▶ _ASSIGNMENT_
Retype, word for word, every line from the one holding "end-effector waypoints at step" through the one holding "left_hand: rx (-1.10" in the entries below, both included, and only those lines.

*** DATASET EXCERPTS Section Begins ***

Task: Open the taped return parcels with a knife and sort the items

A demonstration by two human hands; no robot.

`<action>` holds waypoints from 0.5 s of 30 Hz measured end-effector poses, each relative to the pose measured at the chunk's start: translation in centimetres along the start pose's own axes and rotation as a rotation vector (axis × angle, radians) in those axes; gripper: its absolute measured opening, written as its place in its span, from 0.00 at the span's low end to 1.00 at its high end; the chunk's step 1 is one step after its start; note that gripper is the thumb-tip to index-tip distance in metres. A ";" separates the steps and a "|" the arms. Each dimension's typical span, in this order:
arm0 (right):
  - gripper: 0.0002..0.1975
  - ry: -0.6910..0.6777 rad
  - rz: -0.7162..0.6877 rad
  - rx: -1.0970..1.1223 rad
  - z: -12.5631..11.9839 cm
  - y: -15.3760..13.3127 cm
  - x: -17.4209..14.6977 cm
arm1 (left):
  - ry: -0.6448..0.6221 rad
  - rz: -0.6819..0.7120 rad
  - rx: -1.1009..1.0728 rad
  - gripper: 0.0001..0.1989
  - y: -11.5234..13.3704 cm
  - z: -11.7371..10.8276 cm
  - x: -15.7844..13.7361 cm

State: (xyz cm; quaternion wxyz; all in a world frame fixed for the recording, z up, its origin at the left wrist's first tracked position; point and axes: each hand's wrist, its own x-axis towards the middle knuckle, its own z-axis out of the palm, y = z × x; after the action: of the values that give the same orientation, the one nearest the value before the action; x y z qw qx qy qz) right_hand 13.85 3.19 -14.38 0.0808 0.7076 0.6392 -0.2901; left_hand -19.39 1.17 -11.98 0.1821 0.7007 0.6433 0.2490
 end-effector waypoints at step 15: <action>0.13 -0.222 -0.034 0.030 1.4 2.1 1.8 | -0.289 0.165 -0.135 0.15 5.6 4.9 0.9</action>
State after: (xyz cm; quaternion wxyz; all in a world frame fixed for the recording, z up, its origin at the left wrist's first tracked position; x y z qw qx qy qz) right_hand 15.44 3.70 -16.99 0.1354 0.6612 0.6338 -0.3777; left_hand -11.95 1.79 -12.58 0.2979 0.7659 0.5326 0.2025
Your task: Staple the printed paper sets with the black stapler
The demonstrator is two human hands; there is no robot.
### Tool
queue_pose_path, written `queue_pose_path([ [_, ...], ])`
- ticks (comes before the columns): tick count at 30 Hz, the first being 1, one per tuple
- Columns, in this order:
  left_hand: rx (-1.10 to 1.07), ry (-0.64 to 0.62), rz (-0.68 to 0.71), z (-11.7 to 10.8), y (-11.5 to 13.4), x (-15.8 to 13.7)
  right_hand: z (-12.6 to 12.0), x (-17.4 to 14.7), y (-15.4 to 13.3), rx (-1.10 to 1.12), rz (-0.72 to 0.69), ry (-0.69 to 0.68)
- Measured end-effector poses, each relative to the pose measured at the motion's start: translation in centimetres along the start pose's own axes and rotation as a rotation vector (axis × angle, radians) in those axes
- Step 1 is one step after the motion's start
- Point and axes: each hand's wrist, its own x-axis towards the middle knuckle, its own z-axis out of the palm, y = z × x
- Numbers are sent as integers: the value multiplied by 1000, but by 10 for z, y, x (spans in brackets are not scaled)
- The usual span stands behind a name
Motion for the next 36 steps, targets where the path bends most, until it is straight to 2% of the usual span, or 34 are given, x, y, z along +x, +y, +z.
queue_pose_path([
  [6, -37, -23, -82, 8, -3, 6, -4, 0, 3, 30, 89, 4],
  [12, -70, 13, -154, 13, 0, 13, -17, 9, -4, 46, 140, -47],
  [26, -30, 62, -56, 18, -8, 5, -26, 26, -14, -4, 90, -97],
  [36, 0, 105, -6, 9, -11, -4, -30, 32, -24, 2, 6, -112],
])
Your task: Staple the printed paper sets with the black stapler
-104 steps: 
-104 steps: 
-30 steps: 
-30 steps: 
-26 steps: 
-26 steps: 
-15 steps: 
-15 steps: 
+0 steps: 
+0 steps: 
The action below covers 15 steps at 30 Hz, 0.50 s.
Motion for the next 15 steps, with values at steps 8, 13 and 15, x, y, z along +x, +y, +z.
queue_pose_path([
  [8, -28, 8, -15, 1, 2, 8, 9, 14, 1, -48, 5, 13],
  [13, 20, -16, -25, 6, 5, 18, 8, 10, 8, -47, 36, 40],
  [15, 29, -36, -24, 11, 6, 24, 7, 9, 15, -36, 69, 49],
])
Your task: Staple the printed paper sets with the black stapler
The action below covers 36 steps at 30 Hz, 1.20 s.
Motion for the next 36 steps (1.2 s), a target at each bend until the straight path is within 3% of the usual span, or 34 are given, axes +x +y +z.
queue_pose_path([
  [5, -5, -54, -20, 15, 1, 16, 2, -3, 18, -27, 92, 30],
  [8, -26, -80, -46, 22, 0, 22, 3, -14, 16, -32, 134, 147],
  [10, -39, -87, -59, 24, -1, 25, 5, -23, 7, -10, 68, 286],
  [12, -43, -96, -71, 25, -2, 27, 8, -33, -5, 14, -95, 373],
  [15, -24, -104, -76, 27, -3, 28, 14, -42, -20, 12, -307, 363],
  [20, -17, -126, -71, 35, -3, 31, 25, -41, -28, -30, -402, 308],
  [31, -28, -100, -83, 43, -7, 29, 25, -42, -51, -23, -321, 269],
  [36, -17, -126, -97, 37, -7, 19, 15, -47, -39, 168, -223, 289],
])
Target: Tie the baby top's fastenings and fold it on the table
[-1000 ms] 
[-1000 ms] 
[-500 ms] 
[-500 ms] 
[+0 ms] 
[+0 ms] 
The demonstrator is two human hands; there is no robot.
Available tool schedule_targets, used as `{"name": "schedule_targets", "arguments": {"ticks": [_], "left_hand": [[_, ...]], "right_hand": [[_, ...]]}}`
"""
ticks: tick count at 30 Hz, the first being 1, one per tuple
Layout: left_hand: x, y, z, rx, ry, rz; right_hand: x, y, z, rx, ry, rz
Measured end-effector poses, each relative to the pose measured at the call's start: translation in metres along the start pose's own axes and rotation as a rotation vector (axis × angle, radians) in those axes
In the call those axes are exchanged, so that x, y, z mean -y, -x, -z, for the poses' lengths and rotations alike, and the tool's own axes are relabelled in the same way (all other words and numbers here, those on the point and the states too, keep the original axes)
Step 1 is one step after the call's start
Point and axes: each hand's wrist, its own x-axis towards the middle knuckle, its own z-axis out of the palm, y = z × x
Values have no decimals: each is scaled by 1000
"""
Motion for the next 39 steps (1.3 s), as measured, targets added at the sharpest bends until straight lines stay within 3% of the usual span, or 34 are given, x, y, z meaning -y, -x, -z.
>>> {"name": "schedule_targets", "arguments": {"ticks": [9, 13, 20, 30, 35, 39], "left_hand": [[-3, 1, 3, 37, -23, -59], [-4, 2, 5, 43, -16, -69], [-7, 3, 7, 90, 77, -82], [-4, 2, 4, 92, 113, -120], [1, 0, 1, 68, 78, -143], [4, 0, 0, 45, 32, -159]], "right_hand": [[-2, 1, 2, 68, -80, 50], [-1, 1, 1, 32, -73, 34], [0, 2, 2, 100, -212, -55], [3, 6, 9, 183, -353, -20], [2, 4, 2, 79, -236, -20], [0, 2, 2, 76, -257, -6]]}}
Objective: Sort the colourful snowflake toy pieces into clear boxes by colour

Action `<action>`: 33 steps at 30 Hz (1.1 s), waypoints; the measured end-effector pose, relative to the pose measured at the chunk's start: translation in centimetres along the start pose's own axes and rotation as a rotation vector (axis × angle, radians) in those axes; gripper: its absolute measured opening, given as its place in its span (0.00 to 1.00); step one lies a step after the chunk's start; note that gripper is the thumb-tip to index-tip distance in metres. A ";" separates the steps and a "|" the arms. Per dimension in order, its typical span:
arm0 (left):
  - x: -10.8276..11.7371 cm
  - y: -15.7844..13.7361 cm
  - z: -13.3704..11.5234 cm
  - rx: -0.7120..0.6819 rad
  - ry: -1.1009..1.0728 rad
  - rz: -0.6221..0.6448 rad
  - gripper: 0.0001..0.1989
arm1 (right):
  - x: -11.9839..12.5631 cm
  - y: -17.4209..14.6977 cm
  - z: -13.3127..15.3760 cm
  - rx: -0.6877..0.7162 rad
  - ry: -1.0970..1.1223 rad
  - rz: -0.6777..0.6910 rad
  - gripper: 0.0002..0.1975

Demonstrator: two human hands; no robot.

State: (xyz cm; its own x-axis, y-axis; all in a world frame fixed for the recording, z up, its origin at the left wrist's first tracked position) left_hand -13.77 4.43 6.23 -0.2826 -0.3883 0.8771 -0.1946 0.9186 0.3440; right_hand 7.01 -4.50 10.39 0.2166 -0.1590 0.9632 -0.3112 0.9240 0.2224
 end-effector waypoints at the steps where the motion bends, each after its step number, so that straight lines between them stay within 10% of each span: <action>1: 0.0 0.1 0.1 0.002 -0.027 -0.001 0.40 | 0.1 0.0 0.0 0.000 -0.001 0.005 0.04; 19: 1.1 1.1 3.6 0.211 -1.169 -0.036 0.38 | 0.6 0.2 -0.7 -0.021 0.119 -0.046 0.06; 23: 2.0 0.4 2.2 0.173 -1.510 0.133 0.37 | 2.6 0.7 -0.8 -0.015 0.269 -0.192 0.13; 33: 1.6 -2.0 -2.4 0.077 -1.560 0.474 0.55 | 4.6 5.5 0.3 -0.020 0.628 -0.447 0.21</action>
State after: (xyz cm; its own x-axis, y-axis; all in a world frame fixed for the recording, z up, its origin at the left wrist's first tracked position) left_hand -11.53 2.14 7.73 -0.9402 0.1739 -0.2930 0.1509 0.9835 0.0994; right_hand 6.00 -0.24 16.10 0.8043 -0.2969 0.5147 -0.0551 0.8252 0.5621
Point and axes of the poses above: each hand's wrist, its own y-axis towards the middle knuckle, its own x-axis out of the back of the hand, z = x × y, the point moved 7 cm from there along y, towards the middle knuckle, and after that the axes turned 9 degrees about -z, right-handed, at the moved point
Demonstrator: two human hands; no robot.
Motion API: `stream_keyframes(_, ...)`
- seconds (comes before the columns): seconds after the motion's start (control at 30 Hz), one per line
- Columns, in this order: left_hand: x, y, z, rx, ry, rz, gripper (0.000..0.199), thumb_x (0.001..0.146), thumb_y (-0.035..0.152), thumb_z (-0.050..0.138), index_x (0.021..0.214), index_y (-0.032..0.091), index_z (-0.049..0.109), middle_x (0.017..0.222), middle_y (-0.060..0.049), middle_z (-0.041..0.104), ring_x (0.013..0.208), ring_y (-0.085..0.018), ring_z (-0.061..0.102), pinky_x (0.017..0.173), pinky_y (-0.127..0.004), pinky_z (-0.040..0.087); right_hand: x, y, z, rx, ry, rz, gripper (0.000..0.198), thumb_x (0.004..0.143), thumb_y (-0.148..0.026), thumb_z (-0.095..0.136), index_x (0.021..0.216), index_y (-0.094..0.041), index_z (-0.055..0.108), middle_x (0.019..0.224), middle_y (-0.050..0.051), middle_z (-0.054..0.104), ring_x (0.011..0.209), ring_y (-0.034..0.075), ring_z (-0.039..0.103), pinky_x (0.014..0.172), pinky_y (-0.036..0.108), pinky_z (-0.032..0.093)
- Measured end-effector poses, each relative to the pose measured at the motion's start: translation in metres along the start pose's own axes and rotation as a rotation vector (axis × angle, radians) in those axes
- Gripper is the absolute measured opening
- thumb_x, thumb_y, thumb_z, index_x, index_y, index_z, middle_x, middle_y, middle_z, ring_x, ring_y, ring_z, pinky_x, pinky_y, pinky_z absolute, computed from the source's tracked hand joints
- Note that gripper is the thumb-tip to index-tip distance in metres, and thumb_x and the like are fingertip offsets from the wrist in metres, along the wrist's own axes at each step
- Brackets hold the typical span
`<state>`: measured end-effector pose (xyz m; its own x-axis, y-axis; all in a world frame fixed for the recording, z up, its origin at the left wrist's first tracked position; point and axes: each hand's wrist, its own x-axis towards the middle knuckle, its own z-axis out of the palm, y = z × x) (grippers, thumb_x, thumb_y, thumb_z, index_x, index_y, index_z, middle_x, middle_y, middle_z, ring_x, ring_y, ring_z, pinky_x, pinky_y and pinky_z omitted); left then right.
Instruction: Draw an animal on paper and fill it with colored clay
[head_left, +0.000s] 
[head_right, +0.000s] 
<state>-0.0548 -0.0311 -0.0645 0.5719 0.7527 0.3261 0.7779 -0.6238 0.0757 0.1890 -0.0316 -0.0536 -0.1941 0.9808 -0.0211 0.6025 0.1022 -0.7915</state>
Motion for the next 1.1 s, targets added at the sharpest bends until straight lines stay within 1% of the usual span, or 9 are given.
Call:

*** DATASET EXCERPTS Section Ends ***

▶ _REPLY_
 end-effector waypoints at step 15: <action>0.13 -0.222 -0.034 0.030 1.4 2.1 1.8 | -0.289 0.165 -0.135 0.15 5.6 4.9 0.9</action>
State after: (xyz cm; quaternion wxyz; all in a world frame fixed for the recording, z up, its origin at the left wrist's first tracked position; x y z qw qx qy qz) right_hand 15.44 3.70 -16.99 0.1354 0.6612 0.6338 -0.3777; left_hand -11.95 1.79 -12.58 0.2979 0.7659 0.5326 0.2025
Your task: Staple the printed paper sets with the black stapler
The demonstrator is two human hands; there is no robot.
### Tool
queue_pose_path, written `queue_pose_path([ [_, ...], ])`
- ticks (comes before the columns): tick count at 30 Hz, the first being 1, one per tuple
- Columns, in this order:
  left_hand: rx (-1.10 to 1.07), ry (-0.64 to 0.62), rz (-0.68 to 0.71), z (-11.7 to 10.8), y (-11.5 to 13.4), x (-15.8 to 13.7)

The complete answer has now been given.